Franco Siddi, presidente TuttiMedia, chiude l’incontro con Mariya Gabriel commissaria EU, arrivata Milano da Mediaset per ritirare personalmente l’Award “Donna è Innovazione” conferitole dall’ Osservatorio TuttiMedia.  Alla commissaria i membri dell’associazione ,che promuove la sostenibilità economica dell’intero sistema dei media con il progetto NewsMedia4Good, hanno proposto di ritrovarsi a Bruxelles al più presto.

Sono felice di poter avere con noi la Commissaria Europea Mariya Gabriel e di conferirle il nostro premio Donna è Innovazione. In un’Europa come questa è molto importante il multilinguismo, perché riuscire a capirsi nel tempo dell’innovazione è  fondamentale per il progresso.

La commissaria ha voluto sottolineare quanto l’innovazione ha bisogno dell’insegnamento, perché  l’innovazione deve essere affrontata con consapevolezza.  La grande sfida che riguarda tutte le persone dell’Europa è la transizione al digitale, che sarà più facile con un processo partecipato e consapevole,  pertanto già dalla scuola abbiamo bisogno di essere preparati alla cultura digitale.
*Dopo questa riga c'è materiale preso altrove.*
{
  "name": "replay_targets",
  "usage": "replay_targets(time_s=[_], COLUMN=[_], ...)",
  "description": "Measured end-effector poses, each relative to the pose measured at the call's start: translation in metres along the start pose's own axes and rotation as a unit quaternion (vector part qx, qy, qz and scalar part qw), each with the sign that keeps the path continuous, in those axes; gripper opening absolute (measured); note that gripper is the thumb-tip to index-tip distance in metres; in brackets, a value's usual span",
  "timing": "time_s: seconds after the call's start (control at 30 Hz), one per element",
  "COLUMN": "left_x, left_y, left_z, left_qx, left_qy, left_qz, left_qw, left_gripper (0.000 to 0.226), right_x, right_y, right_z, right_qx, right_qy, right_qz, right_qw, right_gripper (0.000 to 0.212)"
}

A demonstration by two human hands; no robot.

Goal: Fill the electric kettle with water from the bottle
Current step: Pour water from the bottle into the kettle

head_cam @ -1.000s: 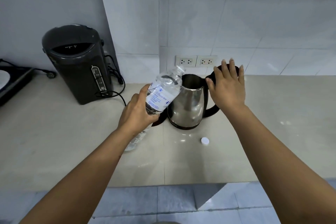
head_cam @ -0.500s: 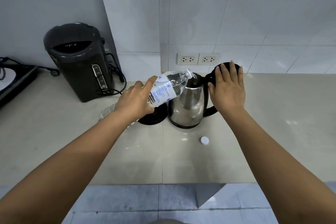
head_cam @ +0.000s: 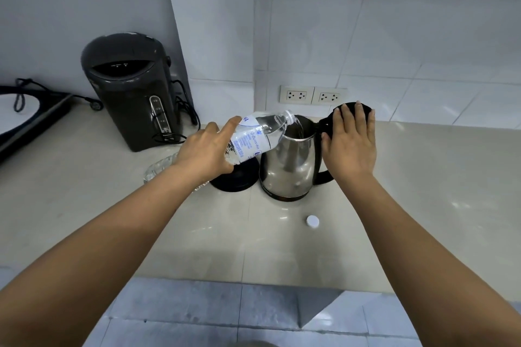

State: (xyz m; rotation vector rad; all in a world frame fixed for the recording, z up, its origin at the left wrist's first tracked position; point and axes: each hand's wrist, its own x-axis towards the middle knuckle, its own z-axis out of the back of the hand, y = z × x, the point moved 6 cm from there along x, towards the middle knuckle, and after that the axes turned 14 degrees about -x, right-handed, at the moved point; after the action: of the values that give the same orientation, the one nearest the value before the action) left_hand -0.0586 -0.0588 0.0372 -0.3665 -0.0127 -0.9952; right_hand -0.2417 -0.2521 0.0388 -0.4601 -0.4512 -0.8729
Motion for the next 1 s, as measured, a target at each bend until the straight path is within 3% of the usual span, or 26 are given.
replay_targets(time_s=[1.0], left_x=[0.009], left_y=[0.003], left_z=[0.018], left_qx=[0.046], left_qy=[0.030], left_qz=[-0.025], left_qw=[0.998], left_gripper=[0.101], right_x=[-0.004], right_y=[0.001], right_z=[0.004], right_qx=[-0.015], right_qy=[0.034], right_qz=[-0.012], right_qw=[0.999], right_gripper=[0.056])
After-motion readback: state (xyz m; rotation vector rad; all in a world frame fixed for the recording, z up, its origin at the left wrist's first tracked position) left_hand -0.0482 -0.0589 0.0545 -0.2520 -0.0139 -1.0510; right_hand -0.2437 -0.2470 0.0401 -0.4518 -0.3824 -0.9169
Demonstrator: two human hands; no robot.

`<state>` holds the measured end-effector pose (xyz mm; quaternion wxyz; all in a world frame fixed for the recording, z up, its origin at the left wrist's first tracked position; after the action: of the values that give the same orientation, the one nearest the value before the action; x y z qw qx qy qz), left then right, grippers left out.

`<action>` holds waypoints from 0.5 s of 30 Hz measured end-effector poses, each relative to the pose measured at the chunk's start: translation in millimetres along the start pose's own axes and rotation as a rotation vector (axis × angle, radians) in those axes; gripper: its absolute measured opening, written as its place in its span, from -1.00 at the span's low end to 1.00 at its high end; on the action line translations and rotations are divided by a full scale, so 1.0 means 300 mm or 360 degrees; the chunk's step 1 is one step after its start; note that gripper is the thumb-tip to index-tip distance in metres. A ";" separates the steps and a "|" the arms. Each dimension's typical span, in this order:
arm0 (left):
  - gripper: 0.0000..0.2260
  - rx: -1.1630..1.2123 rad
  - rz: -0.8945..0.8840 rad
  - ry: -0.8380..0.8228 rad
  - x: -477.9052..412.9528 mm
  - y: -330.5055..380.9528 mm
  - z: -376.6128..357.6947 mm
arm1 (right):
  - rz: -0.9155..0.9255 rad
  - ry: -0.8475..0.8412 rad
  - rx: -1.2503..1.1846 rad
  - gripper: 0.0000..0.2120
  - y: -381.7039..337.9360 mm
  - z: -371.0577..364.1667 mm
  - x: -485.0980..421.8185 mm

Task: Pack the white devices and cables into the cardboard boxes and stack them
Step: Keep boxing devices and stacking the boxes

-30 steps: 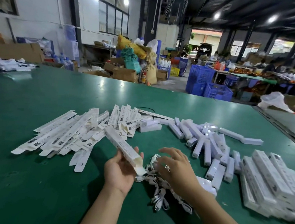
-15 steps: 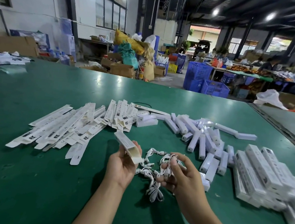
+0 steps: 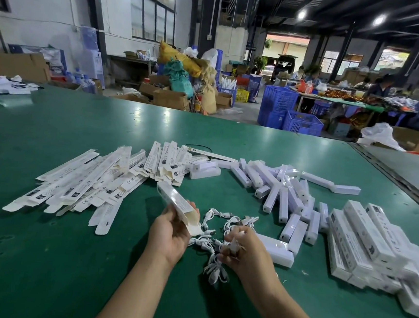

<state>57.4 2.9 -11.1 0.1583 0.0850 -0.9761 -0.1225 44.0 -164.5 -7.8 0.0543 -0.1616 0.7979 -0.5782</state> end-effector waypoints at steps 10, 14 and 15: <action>-0.79 -0.0330 -0.0136 -0.0049 -0.012 -0.013 0.002 | 0.0106 -0.0069 0.0489 -0.79 0.002 0.001 0.028; -0.79 -0.0375 -0.0174 -0.0188 -0.003 -0.015 -0.001 | 0.0125 0.0023 0.0246 -0.60 -0.023 -0.001 0.033; -0.79 -0.0343 -0.0171 -0.0227 0.000 -0.016 -0.004 | 0.0105 0.0026 0.0167 -0.61 -0.027 -0.007 0.034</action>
<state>58.4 -1.8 -11.5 0.0901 0.1106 -0.9601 -0.2407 35.3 -168.1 1.6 0.0752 -0.1274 0.7717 -0.6185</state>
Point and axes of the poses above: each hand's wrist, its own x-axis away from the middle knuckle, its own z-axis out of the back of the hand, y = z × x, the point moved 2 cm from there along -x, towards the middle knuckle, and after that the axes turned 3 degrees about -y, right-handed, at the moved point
Auspico che la parità di regole crei anche pari opportunità per tutti i media. Venerdì la commissione ha trovato l’accordo sul Digital Service Act, ora  aspettiamo di conoscerne i contenuti. Noi come TuttiMedia guardiamo con attenzione, abbiamo fiducia nell’Europa, crediamo che l’Europa sia l’istituzione, che più di tutte può indirizzare il progresso in modo in cui la scienza e le tecnologie camminino al passo con il pensiero dell’uomo, con i suoi diritti, con la sua ricerca di indipendenza, con la cultura del pluralismo.

Credo che questa sia la cultura della democrazia  e che quindi  dobbiamo avere fiducia, e un consapevole interscambio  con le istituzioni.  Con TuttiMedia offriamo un incontro permanente di dialogo tra operatori uguali ma diversi, portatori di natura diversa in origine: la TV, la carta stampata i new media,  non sempre siamo d’accordo su tutto, soprattutto quando vogliamo capire come regolare il nuovo che avanza e come vivere in un ecosistema digitale. Pensiamo però  di poter concorrere a costruire il futuro.

Lo scambio di vedute di oggi con una figure di prestigio come lei, commissaria Gabriel,  propongono l’Europa con una veste di istituzione giovane che guarda alla parità, dunque  un motore innovativo sul quale possiamo riporre fiducia.